- **Input**:
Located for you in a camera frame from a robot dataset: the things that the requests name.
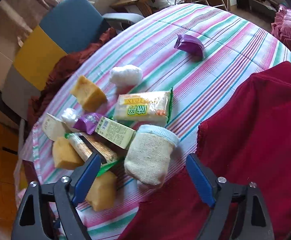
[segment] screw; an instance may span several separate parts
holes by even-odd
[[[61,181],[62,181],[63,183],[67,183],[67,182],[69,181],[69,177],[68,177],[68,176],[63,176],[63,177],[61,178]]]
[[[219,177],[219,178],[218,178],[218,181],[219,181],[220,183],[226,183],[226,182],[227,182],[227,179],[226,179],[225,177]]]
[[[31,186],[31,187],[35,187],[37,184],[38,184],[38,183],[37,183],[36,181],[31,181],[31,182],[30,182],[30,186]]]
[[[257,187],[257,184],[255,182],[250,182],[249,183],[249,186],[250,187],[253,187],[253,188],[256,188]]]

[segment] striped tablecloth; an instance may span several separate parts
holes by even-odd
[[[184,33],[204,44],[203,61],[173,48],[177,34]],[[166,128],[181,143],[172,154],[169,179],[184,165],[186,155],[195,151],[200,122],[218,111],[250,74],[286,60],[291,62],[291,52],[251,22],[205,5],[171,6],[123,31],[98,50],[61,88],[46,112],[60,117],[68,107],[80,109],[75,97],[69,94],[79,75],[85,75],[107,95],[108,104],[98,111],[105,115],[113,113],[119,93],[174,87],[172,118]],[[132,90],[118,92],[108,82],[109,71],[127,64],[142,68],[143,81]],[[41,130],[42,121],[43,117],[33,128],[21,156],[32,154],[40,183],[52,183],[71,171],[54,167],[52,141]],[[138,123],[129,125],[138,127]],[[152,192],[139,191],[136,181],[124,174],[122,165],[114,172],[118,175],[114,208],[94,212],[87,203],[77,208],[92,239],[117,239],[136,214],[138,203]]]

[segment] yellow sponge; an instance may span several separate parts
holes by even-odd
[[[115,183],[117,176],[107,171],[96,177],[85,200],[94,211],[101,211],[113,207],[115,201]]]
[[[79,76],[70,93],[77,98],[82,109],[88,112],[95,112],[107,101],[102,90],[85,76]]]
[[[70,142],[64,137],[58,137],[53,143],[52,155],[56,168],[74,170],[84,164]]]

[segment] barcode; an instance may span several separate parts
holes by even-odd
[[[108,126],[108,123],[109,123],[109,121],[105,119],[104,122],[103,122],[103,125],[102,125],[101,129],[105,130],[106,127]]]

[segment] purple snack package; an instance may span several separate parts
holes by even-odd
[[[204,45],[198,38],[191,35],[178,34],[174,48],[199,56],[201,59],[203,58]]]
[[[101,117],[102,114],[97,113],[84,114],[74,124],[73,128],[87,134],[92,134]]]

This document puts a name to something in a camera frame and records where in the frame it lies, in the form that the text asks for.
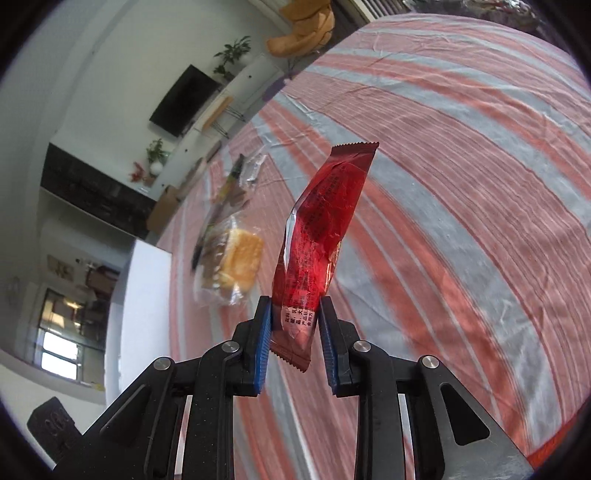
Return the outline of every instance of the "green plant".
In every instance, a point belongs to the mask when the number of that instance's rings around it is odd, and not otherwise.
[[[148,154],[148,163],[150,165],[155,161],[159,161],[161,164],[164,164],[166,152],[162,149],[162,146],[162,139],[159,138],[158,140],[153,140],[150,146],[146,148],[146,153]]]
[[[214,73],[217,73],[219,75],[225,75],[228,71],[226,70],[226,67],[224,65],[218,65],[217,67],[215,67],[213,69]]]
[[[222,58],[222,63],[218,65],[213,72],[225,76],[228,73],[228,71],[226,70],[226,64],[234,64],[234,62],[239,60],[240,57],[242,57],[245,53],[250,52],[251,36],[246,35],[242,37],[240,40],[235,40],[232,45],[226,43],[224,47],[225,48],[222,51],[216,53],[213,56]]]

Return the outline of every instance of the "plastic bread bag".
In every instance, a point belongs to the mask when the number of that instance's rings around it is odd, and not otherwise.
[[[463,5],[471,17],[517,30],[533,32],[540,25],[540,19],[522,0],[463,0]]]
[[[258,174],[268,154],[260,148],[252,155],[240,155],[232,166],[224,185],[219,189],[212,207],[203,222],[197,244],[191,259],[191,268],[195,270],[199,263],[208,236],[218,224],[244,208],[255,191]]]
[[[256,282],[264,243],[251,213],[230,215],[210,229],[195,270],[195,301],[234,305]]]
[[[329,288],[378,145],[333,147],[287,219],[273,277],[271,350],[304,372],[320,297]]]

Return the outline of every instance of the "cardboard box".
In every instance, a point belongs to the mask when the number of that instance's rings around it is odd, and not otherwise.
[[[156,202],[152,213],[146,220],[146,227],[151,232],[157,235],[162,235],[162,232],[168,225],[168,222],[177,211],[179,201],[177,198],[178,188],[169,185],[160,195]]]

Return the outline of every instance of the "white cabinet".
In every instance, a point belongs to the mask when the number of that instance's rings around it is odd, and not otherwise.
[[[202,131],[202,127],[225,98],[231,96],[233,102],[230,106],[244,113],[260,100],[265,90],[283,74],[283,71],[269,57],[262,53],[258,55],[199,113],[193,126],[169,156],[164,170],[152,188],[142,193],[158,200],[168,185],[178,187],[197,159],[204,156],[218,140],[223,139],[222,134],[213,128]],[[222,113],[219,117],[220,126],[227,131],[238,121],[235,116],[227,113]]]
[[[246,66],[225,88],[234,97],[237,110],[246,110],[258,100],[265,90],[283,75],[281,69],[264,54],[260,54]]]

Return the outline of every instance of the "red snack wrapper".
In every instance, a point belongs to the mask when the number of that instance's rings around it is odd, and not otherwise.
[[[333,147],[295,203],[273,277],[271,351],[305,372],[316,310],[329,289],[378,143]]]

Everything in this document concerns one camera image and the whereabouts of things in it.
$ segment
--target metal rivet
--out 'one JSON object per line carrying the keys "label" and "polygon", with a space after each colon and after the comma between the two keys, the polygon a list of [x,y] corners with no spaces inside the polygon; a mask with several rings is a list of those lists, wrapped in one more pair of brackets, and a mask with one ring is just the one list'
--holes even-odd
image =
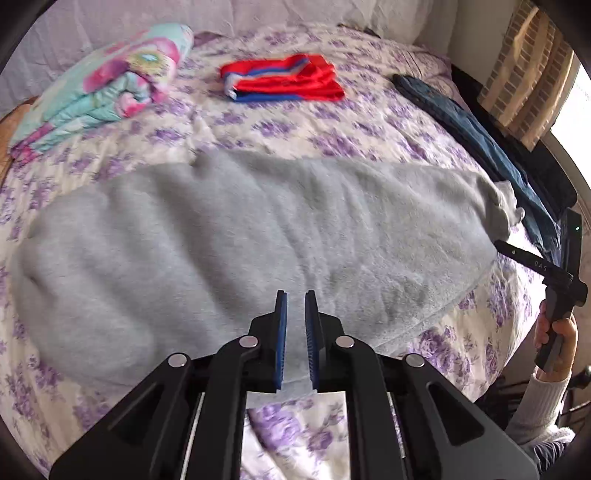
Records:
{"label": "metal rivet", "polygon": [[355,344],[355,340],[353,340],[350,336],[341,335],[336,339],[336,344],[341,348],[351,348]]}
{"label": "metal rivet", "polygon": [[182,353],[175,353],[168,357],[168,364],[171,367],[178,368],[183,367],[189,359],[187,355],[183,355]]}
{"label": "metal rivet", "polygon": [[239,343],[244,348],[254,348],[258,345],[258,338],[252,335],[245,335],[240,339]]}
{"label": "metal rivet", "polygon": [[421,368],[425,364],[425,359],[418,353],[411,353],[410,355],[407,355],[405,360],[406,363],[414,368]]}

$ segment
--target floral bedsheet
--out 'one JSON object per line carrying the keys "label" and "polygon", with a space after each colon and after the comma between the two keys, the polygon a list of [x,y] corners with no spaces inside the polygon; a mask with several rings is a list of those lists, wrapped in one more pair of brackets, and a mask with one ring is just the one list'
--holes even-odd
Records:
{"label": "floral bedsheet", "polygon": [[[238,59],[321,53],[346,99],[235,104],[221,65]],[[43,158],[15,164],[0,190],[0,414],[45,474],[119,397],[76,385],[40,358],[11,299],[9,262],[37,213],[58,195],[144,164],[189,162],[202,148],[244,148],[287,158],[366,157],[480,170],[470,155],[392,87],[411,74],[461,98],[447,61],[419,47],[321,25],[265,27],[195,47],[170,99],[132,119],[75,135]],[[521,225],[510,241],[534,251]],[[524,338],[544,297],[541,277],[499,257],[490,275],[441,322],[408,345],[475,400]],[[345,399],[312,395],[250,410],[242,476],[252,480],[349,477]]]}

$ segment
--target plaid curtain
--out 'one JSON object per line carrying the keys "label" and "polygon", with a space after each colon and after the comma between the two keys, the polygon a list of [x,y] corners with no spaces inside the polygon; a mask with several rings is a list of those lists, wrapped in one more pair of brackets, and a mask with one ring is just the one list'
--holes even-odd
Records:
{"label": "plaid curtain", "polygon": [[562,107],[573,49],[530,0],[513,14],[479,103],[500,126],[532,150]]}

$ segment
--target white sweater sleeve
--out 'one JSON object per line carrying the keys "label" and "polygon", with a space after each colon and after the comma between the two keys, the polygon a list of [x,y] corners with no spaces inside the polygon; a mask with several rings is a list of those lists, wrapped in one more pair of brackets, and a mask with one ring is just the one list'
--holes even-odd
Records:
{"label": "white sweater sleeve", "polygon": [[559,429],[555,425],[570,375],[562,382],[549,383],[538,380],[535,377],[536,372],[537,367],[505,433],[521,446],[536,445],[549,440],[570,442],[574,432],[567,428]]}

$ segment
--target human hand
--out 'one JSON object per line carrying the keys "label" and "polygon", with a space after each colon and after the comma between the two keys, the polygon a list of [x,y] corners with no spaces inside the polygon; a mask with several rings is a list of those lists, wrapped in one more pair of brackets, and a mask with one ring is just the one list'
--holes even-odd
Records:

- **Your assignment**: Write out, word for word, the lines from the start of the data through the one holding "[segment] screw; an". Omit pictures.

- **Solution**:
Located for you in a camera frame from a robot dataset: the things that the requests name.
[segment] screw; an instance may span several separate parts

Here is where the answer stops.